Comment, en effet, pourrions-nous être indifférents aux propos d’un homme qui est l’un des très rares intellectuels de notre époque à s’affirmer aussi nettement et radicalement du côté de la résistance et de l’insoumission, et ce en faisant état de sa fibre anarchiste.
Préoccupé depuis longtemps par « le jouir et le faire jouir », M. Onfray donne dans Politique du rebelle une dimension politique à sa philosophie hédoniste échafaudée dans l’Art de jouir et la Sculpture de soi : la construction est suffisamment argumentée pour devenir Traité (à l’usage des...) de résistance et d’insoumission.
Faisant entendre une voix différente et tranchante, l’auteur dépasse la dénonciation (simple mais rentable en termes de succès de librairie) des méfaits des horreurs économiques et de la domination de l’économie sur le politique, pour tenter de définir une philosophie qui soit une pensée vivante, capable d’action.
Élaborer une politique hédoniste, libertine et libertaire qui, appuyée sur une mystique de gauche, soit à même de fournir des leviers pour réenchanter le monde et contribuer à l’épanouissement des individus : tel est l’objectif, le désir de M. Onfray.
Armé de son hédonisme, Onfray entreprend une relecture des champs philosophique, historique, économique et politique qui fondent notre vie sociale : le verdict est sans appel. Le champ humain est aujourd’hui dévasté : les idées dominantes n’ont été (et ne sont) que des mensonges sociaux – dont il ne reste, pour certaines d’entre elles, que credo poussiéreux et dogmes pulvérisés. Des mensonges dont les individus sont les éternelles victimes.
Parler d’hédonisme, à une époque où le prêt-à-penser imposé par les lois du marché ne sert qu’à légitimer notre asservissement et renforcer notre aliénation au nom d’un incontournable modèle libéral, c’est parier le principe de plaisir contre le principe de réalité, c’est dire oui à la vie contre les puissances mortifères à l’œuvre un peu partout, aussi bien dans le monde qu’en chacun de nous.

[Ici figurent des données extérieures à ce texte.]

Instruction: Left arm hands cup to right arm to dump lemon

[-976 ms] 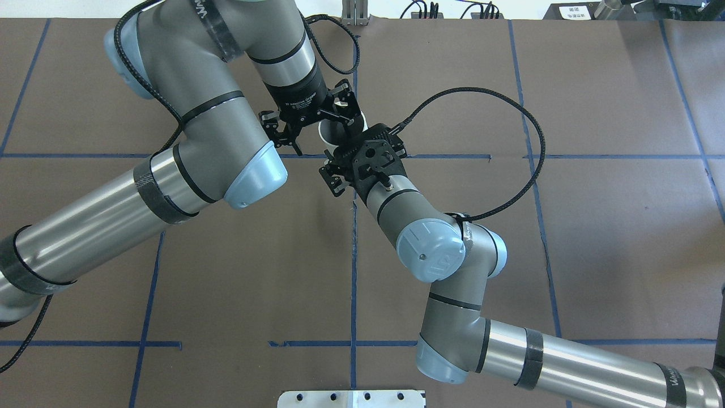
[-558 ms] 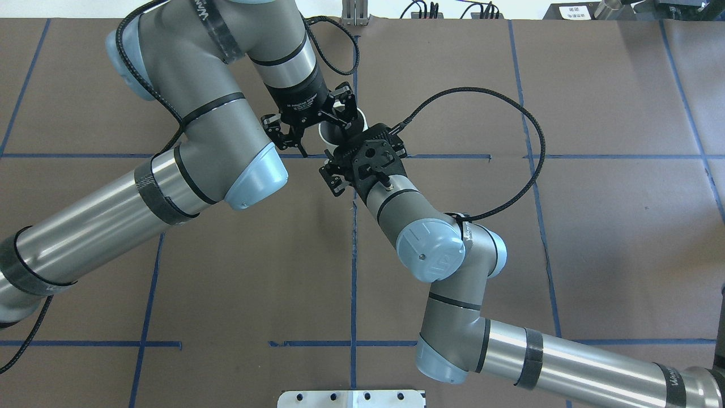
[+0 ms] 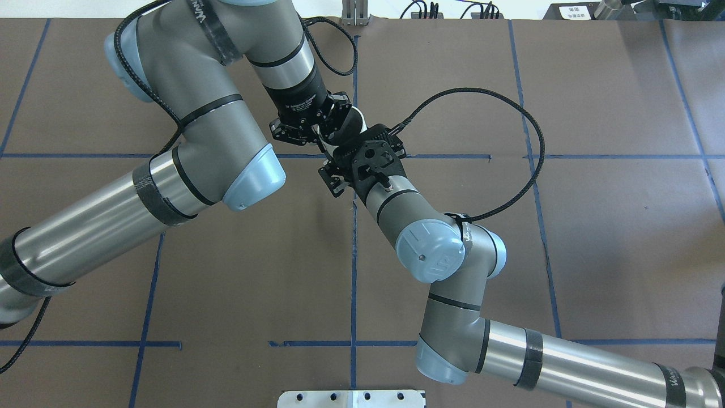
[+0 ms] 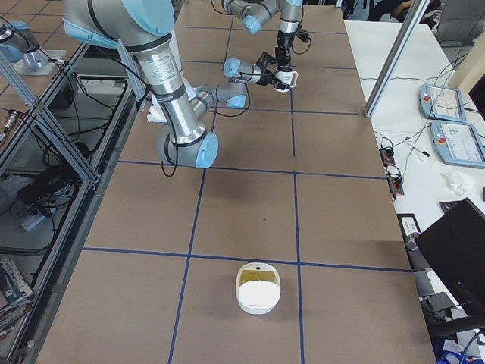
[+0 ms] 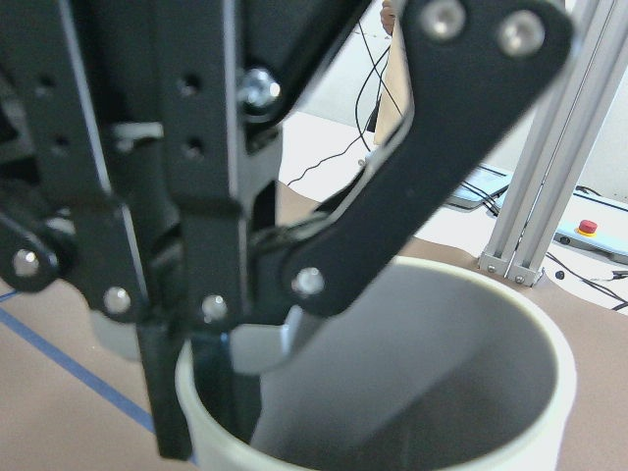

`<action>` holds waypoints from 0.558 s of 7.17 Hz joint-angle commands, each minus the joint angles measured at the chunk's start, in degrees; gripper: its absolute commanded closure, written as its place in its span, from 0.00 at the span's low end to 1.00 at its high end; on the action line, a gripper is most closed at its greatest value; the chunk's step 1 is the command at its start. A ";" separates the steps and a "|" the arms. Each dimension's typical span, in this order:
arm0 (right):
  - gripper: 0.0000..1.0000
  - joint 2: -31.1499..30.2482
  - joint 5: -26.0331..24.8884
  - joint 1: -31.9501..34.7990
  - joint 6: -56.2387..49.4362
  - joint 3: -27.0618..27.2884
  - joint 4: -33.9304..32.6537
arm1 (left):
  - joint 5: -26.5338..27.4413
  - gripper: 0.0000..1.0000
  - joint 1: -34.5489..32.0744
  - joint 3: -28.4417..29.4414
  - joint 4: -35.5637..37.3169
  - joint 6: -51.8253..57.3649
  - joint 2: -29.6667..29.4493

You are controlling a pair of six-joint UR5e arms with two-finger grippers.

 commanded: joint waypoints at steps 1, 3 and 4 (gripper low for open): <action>0.02 -0.26 -0.08 0.05 0.00 -0.01 0.51 | -0.05 1.00 -0.02 -0.14 -0.01 0.10 0.02; 0.00 -0.44 -0.08 -0.04 0.00 -0.01 0.42 | -0.05 1.00 -0.02 -0.23 -0.01 0.10 0.02; 0.00 -0.53 -0.08 -0.12 0.00 -0.01 0.42 | -0.05 1.00 -0.02 -0.40 -0.01 0.10 0.02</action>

Au pays d’Onfray l’enchanteur voici entre autres quelques-unes des choses essentielles qu’il convient d’entendre :
– le devoir de se rebeller,
– la nécessité d’installer au centre de notre vie quotidienne un dispositif subversif (tant il est vrai que nous portons en chacun de nous les germes de l’oppression, celle que nous subissons mais aussi celle que nous faisons subir),
– la colère comme mode dynamique,
– l’affirmation de l’être libertaire contre l’avoir libéral,
– la culture critique pour combattre la défaite de la pensée,
– la haine de la morale doloriste, faisant du travail une valeur absolue et faussement émancipatrice (« Le travail rend libre »).

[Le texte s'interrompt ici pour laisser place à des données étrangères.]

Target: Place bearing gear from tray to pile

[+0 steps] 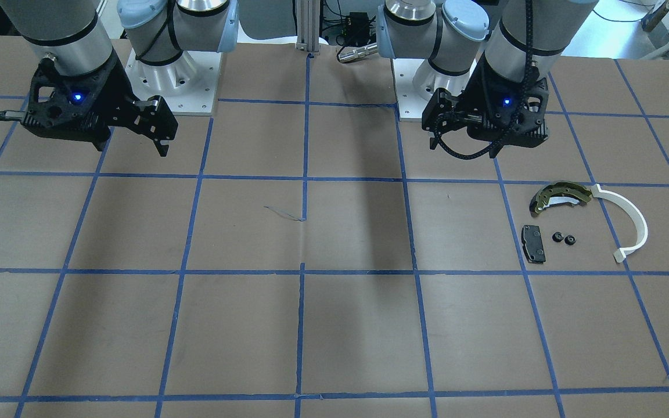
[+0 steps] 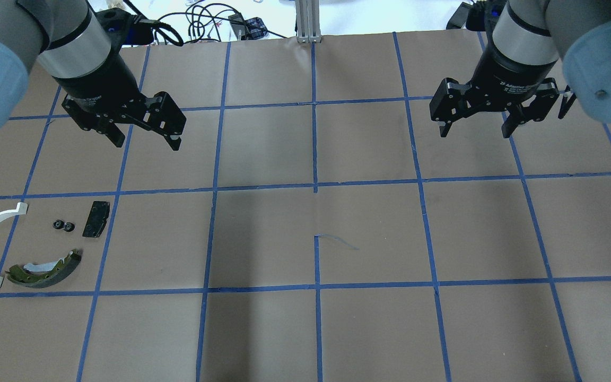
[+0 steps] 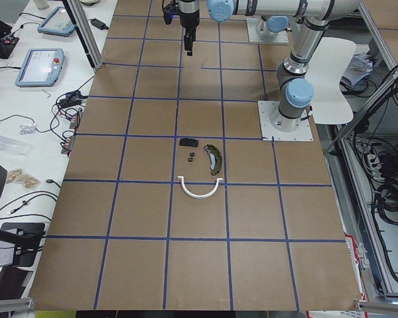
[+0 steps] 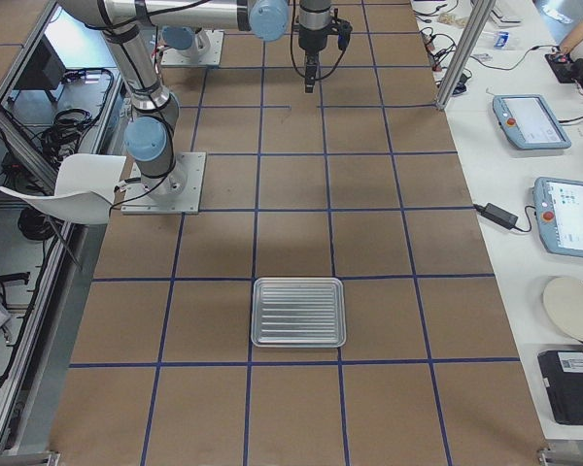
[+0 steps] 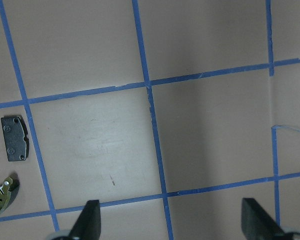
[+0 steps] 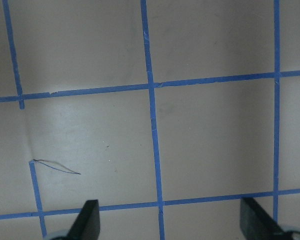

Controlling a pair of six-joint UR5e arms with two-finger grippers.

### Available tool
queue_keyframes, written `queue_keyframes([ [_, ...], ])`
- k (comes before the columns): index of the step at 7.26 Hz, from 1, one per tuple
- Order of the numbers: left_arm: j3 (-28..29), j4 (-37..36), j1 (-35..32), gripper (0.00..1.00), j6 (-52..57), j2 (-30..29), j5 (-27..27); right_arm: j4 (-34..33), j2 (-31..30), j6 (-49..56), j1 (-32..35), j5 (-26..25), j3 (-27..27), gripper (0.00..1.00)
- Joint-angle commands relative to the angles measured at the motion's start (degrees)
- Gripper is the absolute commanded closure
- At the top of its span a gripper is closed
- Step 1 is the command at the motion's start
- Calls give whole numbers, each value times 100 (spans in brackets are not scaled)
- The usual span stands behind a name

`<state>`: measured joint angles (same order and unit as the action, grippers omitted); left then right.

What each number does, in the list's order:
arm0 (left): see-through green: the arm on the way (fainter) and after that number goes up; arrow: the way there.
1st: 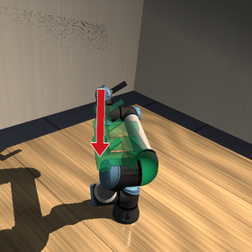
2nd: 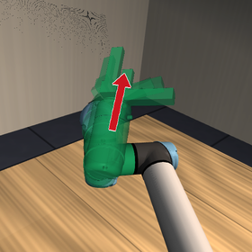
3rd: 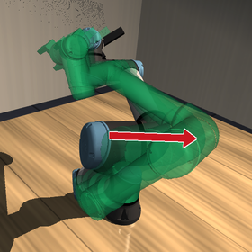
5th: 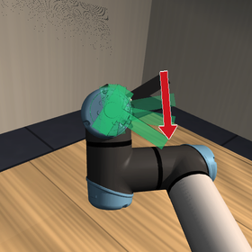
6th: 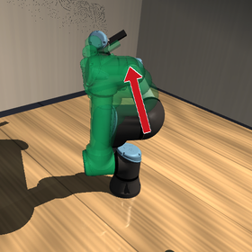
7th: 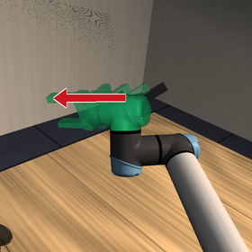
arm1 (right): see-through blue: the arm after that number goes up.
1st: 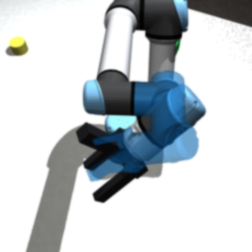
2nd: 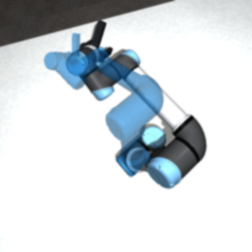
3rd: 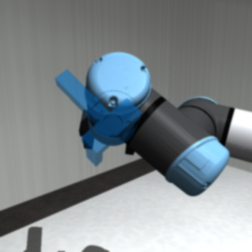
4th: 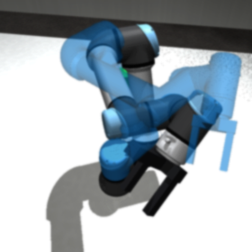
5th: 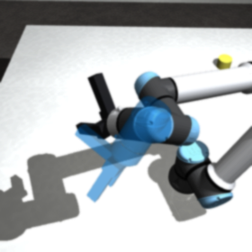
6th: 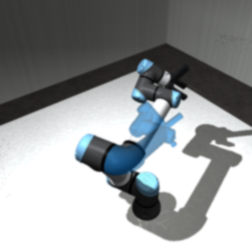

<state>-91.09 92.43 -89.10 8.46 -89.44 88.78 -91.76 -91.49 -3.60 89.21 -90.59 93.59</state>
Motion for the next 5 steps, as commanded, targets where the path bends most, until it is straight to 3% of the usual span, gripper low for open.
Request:
queue_keyframes([
  [1, -84, -23, 7, 0, 7, 14, -9, 0, 0, 0, -9, -29, -25, 0],
  [5, -93, -32, 7, 0, -2, 14, -18, 0, 18, -9, -9, 6, 19, 0],
])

Onfray nous explique que notre liberté n’a d’égale que celle du chien asservi, d’autant plus heureux de cet asservissement qu’il est partagé. Il nous dit également la nature intrinsèquement corruptrice du pouvoir, un pouvoir qu’il serait vain de considérer de manière monolithique. De toute évidence, le pouvoir ne peut plus, de nos jours, exclusivement s’identifier à l’état : il est de partout, fait de multiples micro-fascismes s’insinuant dans tous les pores de notre société.
Plutôt libertaire qu’anarchiste...
Quand bien même il éprouve davantage de sympathie pour Bakounine que pour Marx (les professionnels de la révolution lui font horreur), Onfray mêle dans un même opprobre les idéologies collectives que furent au xixe siècle le marxisme et l’anarchisme. Une position qui ne manquera pas d’offusquer les marxistes de tout poil et de froisser les anarchistes poussiéreux.
On ne pourra que hurler davantage à la lecture suivante : « Dans les tranchées de Verdun, puis dans les chambres à gaz d’Auschwitz, on a retrouvé les dépouilles d’une pensée anarchiste devenue inutilisable » !
Plutôt que l’inopérabilité d’une pensée anarchiste, les guerres mondiales (et plus particulièrement la mise en œuvre de la solution finale) ont montré la perversité extrême d’un système reposant sur l’assujettissement de l’individu au profit d’universaux (Dieu, la Race, la Nation, le Socialisme, l’Argent, la Patrie, etc.).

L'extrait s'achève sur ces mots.